===== DATASET RECORDS

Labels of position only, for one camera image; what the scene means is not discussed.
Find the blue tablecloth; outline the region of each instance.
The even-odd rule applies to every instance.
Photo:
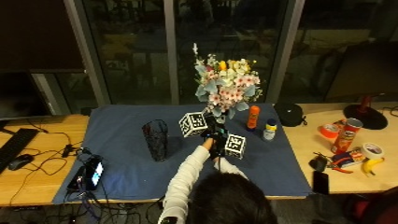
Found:
[[[242,160],[226,157],[267,196],[307,196],[311,192],[307,180],[300,172],[292,149],[279,122],[274,140],[261,140],[266,119],[276,119],[274,108],[259,104],[257,130],[245,130],[249,111],[235,113],[226,119],[225,126],[230,133],[246,137],[246,149]],[[185,113],[199,112],[202,105],[106,105],[93,110],[85,132],[83,147],[93,154],[103,157],[102,183],[107,199],[145,200],[157,199],[166,192],[167,183],[179,164],[202,143],[199,136],[183,138],[178,120]],[[162,119],[167,125],[167,158],[155,162],[150,157],[142,136],[142,125]],[[65,182],[53,198],[53,203],[62,203],[66,184],[76,174],[81,162],[76,161]],[[199,180],[214,172],[213,162],[203,164]],[[103,199],[101,186],[94,191]]]

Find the keyboard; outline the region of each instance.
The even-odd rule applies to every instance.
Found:
[[[38,133],[37,129],[20,129],[0,149],[0,174],[8,168],[9,162],[26,147],[29,141]]]

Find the dark hair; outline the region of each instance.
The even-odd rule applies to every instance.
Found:
[[[274,224],[262,190],[245,177],[214,173],[197,186],[189,204],[189,224]]]

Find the orange bottle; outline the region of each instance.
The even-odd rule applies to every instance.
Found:
[[[253,132],[255,130],[258,115],[259,115],[259,107],[251,105],[249,109],[249,119],[246,124],[246,130],[249,132]]]

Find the computer mouse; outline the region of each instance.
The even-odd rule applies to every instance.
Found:
[[[9,163],[9,170],[16,171],[21,169],[28,163],[33,161],[33,156],[29,154],[20,155]]]

==========

Once the pictures are set aside, repeat the data above exactly.

◆ SOLUTION:
Labels of position only, for one camera image; what the scene means is not discussed.
Find the blue tablecloth; outline the region of each instance.
The even-odd rule applies to every instance.
Photo:
Found:
[[[242,160],[226,157],[267,196],[307,196],[311,192],[307,180],[300,172],[292,149],[279,122],[274,140],[261,140],[266,119],[276,119],[274,108],[259,104],[257,130],[245,130],[249,111],[235,113],[226,119],[225,126],[230,133],[246,137],[246,149]],[[185,113],[199,112],[202,105],[106,105],[93,110],[85,132],[83,147],[93,154],[103,157],[102,183],[107,199],[145,200],[157,199],[166,192],[167,183],[179,164],[202,143],[199,136],[183,138],[178,120]],[[162,119],[167,125],[167,158],[155,162],[150,157],[142,136],[142,125]],[[65,182],[53,198],[53,203],[62,203],[66,184],[76,174],[81,162],[76,161]],[[199,180],[214,172],[213,162],[203,164]],[[103,199],[101,186],[94,191]]]

Find the keyboard; outline the region of each instance.
The even-odd rule applies to every instance.
Found:
[[[38,133],[37,129],[20,129],[0,149],[0,174],[8,168],[9,162],[26,147],[29,141]]]

Find the dark hair; outline the region of each instance.
The even-odd rule applies to every instance.
Found:
[[[274,224],[262,190],[245,177],[214,173],[197,186],[189,204],[189,224]]]

Find the orange bottle; outline the region of each instance.
The even-odd rule applies to every instance.
Found:
[[[253,132],[255,130],[258,115],[259,115],[259,107],[251,105],[249,109],[249,119],[246,124],[246,130],[249,132]]]

Find the computer mouse; outline the region of each instance.
The even-odd rule applies to every instance.
Found:
[[[9,163],[9,170],[16,171],[21,169],[28,163],[33,161],[33,156],[29,154],[20,155]]]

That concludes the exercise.